La loi a créé un mécanisme  de garantie publique contre les impayés des pensions alimentaires. Dès le premier d’impayé, le Gouvernement se substituera au parent défaillant et versera une allocation à travers la Caisse d’allocation familiale. En cas d’oubli ou de refus de payer, le juge pourra « imposer le versement de la pension alimentaire par virement bancaire ».

Le dispositif sera expérimenté par la caisse d’allocations familiales dans 20 départements en vue d’une généralisation en 2016.

- La loi entend faciliter l’accès à tous les modes de garde d’enfant par les familles modestes notamment en prévoyant le versement en tiers payant, directement à l’assistant maternel agréé, du complément de libre choix du mode de garde normalement versé au parent.

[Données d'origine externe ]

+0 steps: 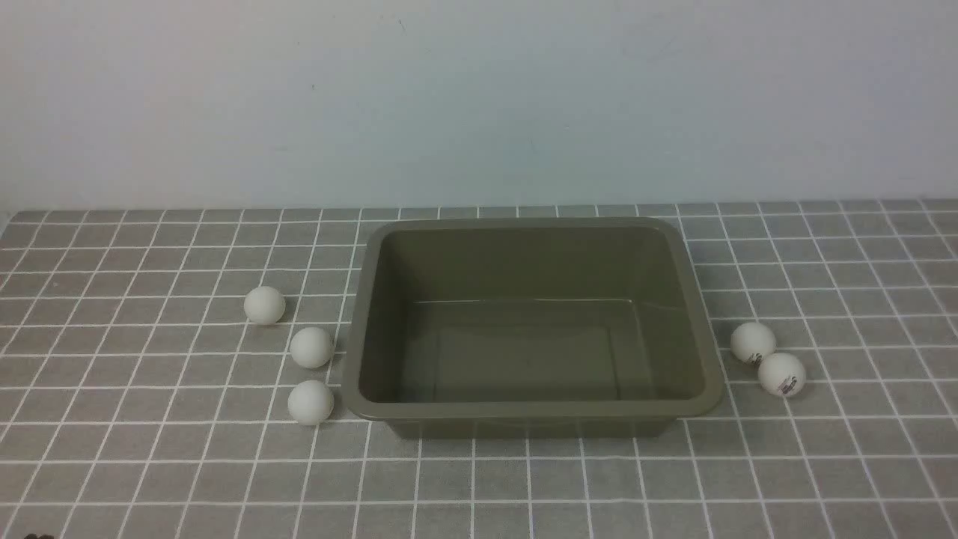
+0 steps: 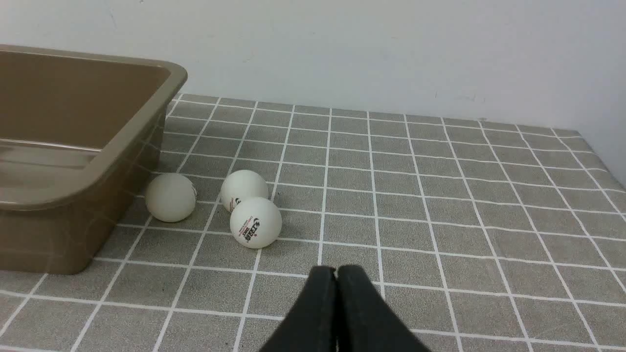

- Le Gouvernement s’est par ailleurs engagé à développer les services d’accueil pour jeunes enfants, soit 275 000 solutions d’accueil pour les enfants de moins de 3 ans, dont 100 000 places en crèches. Ce à quoi, la CFDT restera particulièrement attentive.

  •  Meilleure protection des femmes victimes de violence

La loi met en œuvre la Convention d’Istanbul qui entrera en vigueur au 1er octobre 2014 et s’articulera avec le 4e plan de lutte contre les violences faites aux femmes :

- mise en place du numéro 3919, accessible 7 jours sur 7 et gratuit depuis les portables ;

déploiement des téléphones « grand danger » : il s’agit d’un portable spécial qui permet aux femmes violentées d’être  rapidement secourues grâce à une plateforme de régulation chargée d’évaluer le danger, et de mobiliser immédiatement les secours;

délivrance d’ordonnances de protection plus rapide et allongement de leur durée ;

- réaffirmation du principe de l’éviction de l’auteur de violences du domicile et le maintien de la victime dans le logement conjugal.

  •  Elargissement des missions confiées au CSA pour lutter contre les stéréotypes

- Lutter contre les images sexistes ou dégradantes de la femme dans les médias ;

- Par ailleurs, la loi interdit les concours de « Mini-miss » pour les enfants de moins de 13 ans sous peine d’amende. Elle permet néanmoins d’organiser ces concours pour les enfants de moins de 16 ans à condition d’obtenir l’autorisation préalable du représentant de l’Etat dans le département.

 L’effectivité de la loi du 4 août 2014 résidera pour l’essentiel dans l’étendue des sanctions encourues en cas de non-respect de ses dispositions. Le Gouvernement s’est  engagé à ce que l’ensemble des décrets d’application passent avant la fin du mois de novembre.

 (1) Conseil Constitutionnel, décision du 31 juillet 2014, n° 2014-700 DC.